> What the task requires: Only the stretch of the listing below that runs from the line with "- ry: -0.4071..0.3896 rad" through the line with "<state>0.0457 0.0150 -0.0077" is to be printed, exactly and with both ends.
Content starts
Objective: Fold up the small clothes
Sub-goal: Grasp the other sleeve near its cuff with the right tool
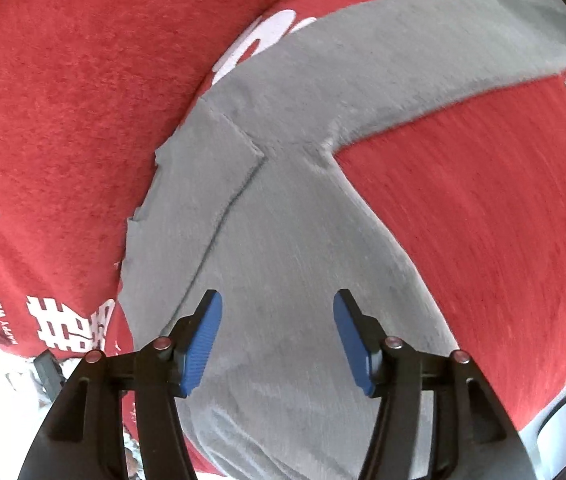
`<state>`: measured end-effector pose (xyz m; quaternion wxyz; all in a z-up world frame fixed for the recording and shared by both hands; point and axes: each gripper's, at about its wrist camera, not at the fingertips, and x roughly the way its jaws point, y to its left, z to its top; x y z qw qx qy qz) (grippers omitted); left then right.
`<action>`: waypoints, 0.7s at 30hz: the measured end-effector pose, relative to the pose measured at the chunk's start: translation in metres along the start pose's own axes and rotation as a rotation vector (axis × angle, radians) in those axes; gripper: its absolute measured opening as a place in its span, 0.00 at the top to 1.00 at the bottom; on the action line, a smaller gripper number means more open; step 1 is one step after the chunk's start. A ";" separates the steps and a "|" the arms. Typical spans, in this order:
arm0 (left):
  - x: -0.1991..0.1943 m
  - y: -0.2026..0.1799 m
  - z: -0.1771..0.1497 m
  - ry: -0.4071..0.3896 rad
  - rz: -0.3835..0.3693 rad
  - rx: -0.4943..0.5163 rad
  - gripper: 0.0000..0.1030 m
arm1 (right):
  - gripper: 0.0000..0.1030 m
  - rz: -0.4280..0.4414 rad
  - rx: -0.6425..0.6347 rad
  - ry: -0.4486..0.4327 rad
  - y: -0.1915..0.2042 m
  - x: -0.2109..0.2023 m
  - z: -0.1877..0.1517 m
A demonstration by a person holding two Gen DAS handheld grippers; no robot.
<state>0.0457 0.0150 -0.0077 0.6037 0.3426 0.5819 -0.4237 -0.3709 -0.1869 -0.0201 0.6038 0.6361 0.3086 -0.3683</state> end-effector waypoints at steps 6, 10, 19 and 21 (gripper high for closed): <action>0.004 -0.024 -0.009 0.024 -0.046 0.052 0.64 | 0.40 0.014 0.030 -0.004 -0.006 -0.003 -0.010; -0.003 -0.031 -0.010 -0.025 -0.036 0.060 0.00 | 0.40 0.019 0.043 -0.004 -0.009 -0.004 -0.016; -0.006 -0.042 -0.004 -0.008 0.000 0.077 0.00 | 0.25 0.043 0.077 -0.015 -0.015 -0.008 -0.025; -0.001 -0.048 0.000 -0.002 0.008 0.088 0.00 | 0.25 0.047 0.082 -0.025 -0.018 -0.011 -0.026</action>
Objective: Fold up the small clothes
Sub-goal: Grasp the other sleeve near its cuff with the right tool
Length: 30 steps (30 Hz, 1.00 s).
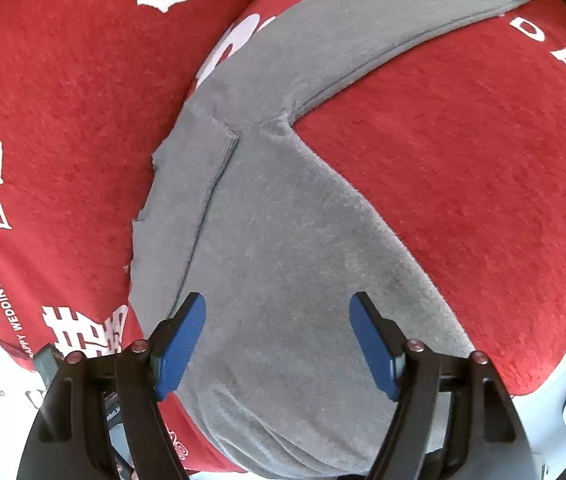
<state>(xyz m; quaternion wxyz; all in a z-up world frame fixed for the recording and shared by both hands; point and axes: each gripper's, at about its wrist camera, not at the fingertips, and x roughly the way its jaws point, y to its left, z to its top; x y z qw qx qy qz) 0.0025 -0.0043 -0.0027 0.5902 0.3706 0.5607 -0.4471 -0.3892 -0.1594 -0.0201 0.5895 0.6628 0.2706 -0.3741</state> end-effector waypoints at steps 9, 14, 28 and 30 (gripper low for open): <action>0.017 -0.018 0.010 0.066 0.012 -0.004 0.00 | 0.25 0.001 0.056 -0.016 -0.024 -0.011 0.028; 0.018 -0.035 0.024 0.064 0.001 -0.034 0.00 | 0.25 0.005 0.083 -0.022 -0.037 -0.016 0.066; 0.046 -0.121 0.066 0.075 -0.028 -0.031 0.00 | 0.25 0.053 0.334 -0.168 -0.128 -0.054 0.160; 0.050 -0.131 0.070 0.076 -0.034 -0.026 0.00 | 0.25 0.071 0.378 -0.177 -0.142 -0.056 0.167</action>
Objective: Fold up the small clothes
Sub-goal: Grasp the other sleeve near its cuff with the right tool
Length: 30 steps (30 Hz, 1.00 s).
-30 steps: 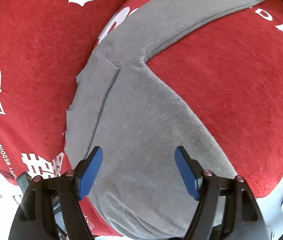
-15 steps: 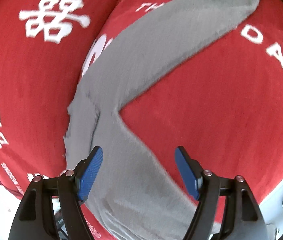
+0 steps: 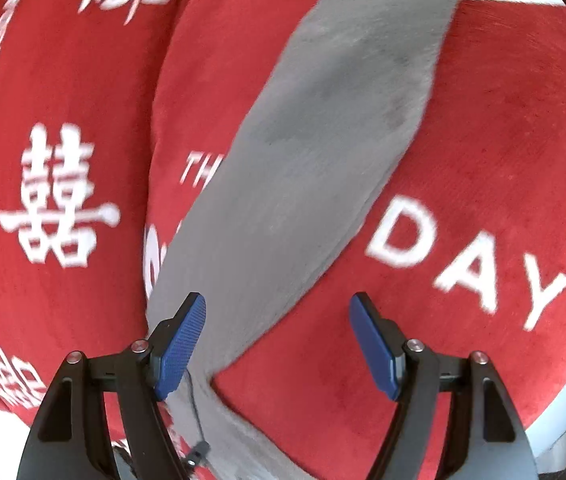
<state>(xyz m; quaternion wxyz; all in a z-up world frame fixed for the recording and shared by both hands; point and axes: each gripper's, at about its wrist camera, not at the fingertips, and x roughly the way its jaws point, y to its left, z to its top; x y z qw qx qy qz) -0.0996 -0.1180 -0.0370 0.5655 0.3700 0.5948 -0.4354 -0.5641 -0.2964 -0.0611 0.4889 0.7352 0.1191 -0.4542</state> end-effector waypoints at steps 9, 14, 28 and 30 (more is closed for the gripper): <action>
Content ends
> Answer box:
  - ry: -0.4071..0.3896 rad
  - rz: -0.3835..0.3693 rad
  - rx: -0.4943..0.5163 rad
  - gripper: 0.0000..0.1030 m
arm1 (right):
  - gripper: 0.0000..0.1030 m
  - rz: -0.4280..0.4414 rad
  - rx: -0.6425..0.6347 rad
  - ry: -0.4486..0.4327 rad
  - y: -0.1915..0.2042 m
  - x: -0.2109..0.2023 m
  - z: -0.1877..0.1517 m
A demonstration by a person holding two Gen DAS handheld grippers; no robot.
<state>0.0457 0.0150 -0.0077 0.6037 0.3426 0.5819 -0.4237 -0.3709 -0.1869 -0.0201 0.6038 0.6361 0.3086 -0.3683</state> end-effector waypoints at steps 6, 10, 19 and 21 (gripper high for closed): <action>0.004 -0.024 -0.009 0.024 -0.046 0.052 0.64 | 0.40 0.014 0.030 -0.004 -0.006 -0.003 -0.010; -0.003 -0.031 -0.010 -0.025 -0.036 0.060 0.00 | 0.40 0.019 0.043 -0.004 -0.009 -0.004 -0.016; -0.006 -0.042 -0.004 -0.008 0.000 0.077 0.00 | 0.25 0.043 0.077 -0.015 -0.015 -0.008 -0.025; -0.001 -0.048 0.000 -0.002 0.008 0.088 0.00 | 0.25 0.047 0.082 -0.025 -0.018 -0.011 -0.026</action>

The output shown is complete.